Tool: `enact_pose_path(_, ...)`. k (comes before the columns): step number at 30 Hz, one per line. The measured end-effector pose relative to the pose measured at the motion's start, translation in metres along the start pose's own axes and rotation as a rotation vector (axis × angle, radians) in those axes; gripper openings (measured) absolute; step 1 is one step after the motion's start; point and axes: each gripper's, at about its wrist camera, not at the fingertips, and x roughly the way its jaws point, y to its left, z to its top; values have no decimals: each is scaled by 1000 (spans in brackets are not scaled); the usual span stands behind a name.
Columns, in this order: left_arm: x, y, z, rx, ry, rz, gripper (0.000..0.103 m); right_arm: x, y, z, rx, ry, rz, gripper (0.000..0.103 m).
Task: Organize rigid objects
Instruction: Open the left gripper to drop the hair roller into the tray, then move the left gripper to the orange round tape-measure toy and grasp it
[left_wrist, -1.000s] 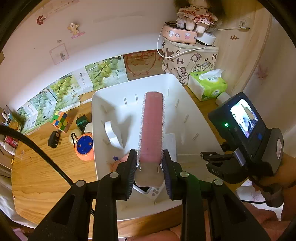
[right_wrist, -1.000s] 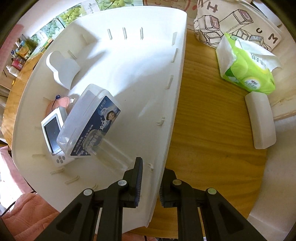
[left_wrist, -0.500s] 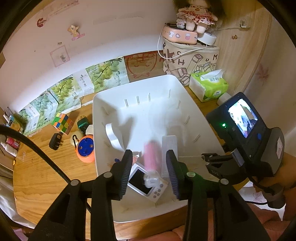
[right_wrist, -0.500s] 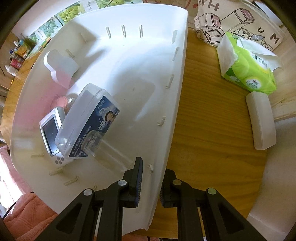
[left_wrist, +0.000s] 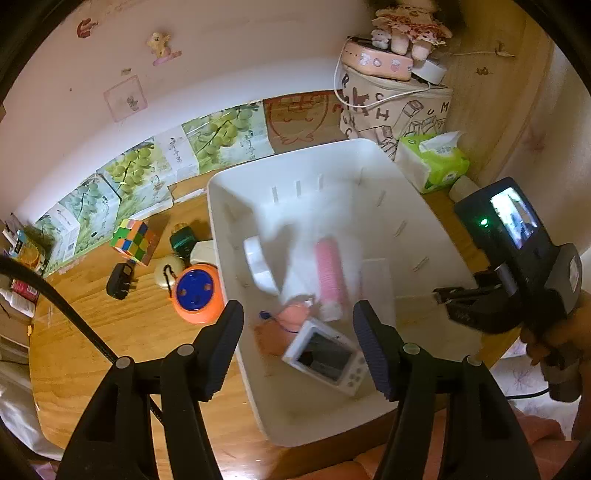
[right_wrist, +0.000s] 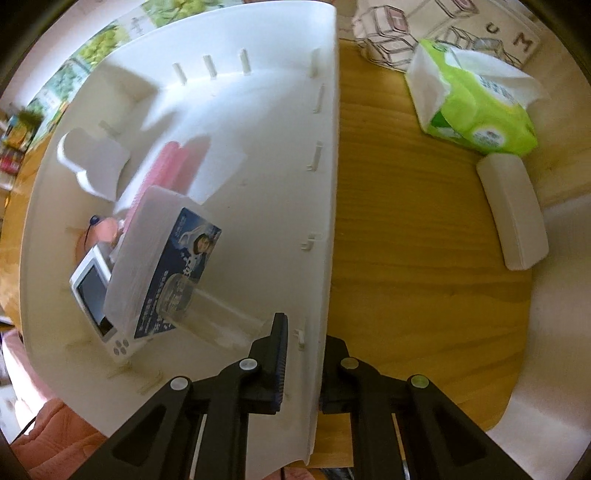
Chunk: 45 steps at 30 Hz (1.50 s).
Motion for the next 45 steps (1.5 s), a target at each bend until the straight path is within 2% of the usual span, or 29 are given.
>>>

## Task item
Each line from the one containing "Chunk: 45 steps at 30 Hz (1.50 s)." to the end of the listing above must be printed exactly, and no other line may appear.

## Reply
Chunk: 45 steps at 30 Hz (1.50 s).
Motion for the next 45 steps (1.5 s), a target at each bend until the straight path is within 2% of the usual span, or 29 are given.
>>>

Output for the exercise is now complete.